Ignorance is blissful, I mused. I tried my best to explain that the test was diagnostic and not therapeutic. That the scan was just a picture to tell us what was going on in his brain. I deliberately left out details about what we could or could not do, after the results came out. I urged him to remain optimistic and prayerful. After all, God works in mysterious ways.
That night, the nurse on duty sent me a WhatsApp message of the report of the CT. In plain language, Peter’s part of the brain responsible for sight had damaged when he had fallen down from the building. There was no medical or surgical treatment possible and brain cells are not known to regrow. Peter was therefore completely blind and it would be nothing short of a miracle, if he ever saw again.

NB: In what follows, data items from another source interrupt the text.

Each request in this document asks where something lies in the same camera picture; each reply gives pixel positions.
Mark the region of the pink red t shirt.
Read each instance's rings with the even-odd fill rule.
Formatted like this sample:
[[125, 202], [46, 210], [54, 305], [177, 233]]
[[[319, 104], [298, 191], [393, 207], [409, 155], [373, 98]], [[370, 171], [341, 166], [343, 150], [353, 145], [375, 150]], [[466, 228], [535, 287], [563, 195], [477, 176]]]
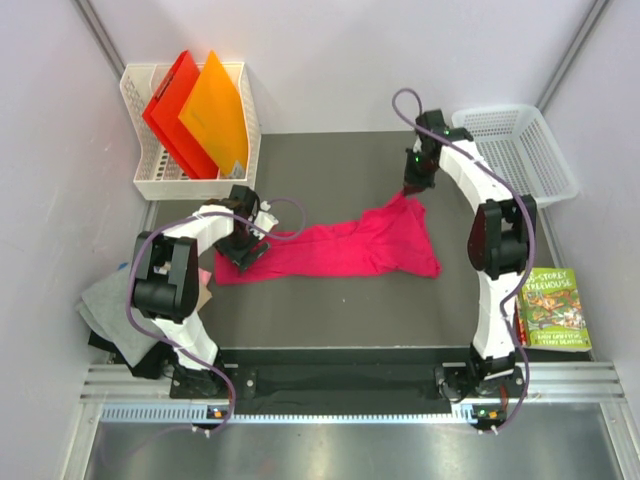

My sleep was plagued with nightmares as I tossed and turned. The idea that a young man, in the prime of his life, through no fault of his, could suddenly suffer such a terrible fate. I did not know from where to start and how to break the news. I imagined if it happened to me or a member of my family. How would I react? For all our talk on the rights of people with disability in Nigeria, have we ever truly sat down to understand the nitty-gritty of how they coped with their lives?
For the first time, I realised how ignorant and ill-equipped I was to manage this case. By dawn, my eyes were tired as I had given up on sleep and was instead reading up online about cortical blindness. There was simply no medical breakthrough yet. All I could find were the numerous resources to help manage his condition. And even those were not available in Nigeria. It was not a good sign.
Not being the type to accept defeat, I realised that I still had one ace up my sleeve. And that was my fighting spirit. The company was going to have to pay for this. Peter was not wearing a helmet when the accident happened and that was all the proof I needed. If anything was to come out of this, it would be to compensate Peter and to reform the company’s draconian occupation health laws. But first, breaking bad news.
Peter’s mother had arrived from Owerri and was assisting him to wear his shirt when we arrived. The hospital MD (It was a privately owned hospital) and I broke the news gently and assured them that we would do the best we could to assist them. Peter’s mother wailed and cried until the nurse on duty succumbed and gave her a sedative.
The hospital lawyer was called and a letter was drafted to the construction company asking for a generous compensation. Care was taken to copy all traditional chieftains in the state, the state government and occupational health bodies and international NGOs. I was ready for a battle.
Six months of legal tussle later, Peter Eze received his full compensation amounting to almost N20 million with an agreement to pay his monthly wages in full for the rest of his life. With the money he received, he opened a provision store with his brother in Sabon Gari market.
Two years later, I still visit his shop whenever I go to the market for groceries. And he never let me go without a complimentary carton of soap.
We thank God Almighty, for the small wins.